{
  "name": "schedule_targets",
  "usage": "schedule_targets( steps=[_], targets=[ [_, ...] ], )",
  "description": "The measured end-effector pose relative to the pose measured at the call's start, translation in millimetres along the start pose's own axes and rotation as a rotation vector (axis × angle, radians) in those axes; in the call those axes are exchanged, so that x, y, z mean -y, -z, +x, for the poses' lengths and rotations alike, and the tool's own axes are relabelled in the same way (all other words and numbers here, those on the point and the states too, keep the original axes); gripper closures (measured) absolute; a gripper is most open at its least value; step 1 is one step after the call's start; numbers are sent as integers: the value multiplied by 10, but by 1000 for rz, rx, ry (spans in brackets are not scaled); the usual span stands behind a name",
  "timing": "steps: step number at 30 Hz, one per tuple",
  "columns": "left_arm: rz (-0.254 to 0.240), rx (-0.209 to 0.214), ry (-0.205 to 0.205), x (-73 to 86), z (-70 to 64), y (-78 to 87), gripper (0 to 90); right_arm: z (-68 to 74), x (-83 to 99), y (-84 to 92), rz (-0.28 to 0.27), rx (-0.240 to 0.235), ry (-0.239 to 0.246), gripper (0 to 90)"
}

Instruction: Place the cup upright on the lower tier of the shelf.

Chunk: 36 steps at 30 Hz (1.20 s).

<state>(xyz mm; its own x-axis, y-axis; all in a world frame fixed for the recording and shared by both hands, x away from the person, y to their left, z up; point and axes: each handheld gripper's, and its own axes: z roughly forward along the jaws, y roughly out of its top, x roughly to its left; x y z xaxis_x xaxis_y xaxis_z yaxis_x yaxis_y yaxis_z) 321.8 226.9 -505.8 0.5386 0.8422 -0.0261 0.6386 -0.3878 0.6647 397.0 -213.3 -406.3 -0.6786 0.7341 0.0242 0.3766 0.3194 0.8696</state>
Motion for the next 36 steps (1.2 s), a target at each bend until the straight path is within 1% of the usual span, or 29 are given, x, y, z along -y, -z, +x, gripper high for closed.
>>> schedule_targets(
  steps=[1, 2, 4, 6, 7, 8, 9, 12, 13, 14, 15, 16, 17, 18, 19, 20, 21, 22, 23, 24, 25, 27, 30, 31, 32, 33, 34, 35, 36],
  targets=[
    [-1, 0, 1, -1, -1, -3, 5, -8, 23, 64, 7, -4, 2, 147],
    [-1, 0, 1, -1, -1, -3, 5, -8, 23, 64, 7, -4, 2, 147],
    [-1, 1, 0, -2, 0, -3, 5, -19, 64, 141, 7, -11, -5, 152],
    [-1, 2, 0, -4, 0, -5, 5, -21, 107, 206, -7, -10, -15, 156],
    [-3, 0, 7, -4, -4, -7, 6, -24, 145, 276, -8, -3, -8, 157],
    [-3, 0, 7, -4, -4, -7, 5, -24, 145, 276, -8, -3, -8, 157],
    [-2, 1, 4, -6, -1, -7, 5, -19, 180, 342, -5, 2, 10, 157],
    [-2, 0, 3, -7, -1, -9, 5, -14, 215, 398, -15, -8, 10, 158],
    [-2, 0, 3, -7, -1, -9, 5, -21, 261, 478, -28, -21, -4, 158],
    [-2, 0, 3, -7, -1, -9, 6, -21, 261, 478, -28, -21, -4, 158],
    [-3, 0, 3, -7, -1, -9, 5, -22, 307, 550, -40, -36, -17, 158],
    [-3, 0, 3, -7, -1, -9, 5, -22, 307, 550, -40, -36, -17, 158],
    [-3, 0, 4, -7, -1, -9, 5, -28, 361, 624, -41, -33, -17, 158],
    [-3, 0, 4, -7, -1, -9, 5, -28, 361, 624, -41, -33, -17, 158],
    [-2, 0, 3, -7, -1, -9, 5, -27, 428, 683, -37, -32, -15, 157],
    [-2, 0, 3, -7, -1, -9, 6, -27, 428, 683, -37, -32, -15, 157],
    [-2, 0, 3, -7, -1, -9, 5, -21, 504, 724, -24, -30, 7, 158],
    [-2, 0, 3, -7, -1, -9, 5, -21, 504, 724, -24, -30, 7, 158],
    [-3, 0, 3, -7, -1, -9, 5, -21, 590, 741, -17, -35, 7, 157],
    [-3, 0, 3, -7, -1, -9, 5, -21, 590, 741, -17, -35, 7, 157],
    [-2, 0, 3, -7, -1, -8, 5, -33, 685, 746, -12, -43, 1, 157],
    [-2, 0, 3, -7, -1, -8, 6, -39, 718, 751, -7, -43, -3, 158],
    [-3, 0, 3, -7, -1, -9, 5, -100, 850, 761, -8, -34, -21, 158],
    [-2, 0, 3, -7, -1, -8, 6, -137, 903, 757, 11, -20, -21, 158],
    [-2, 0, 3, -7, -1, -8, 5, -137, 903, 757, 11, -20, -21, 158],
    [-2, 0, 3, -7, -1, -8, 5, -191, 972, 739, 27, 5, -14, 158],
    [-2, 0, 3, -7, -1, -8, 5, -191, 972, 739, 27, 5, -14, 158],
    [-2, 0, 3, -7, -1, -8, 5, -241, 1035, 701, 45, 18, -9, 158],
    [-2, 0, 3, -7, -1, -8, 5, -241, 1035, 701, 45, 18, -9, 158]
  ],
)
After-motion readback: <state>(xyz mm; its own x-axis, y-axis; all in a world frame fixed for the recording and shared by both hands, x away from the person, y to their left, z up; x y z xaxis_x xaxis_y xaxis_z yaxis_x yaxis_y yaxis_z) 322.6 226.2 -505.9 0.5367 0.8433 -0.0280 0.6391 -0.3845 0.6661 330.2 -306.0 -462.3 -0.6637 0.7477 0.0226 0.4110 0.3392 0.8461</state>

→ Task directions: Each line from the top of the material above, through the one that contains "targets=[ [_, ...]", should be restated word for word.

→ Task response:
{
  "name": "schedule_targets",
  "usage": "schedule_targets( steps=[_], targets=[ [_, ...] ], )",

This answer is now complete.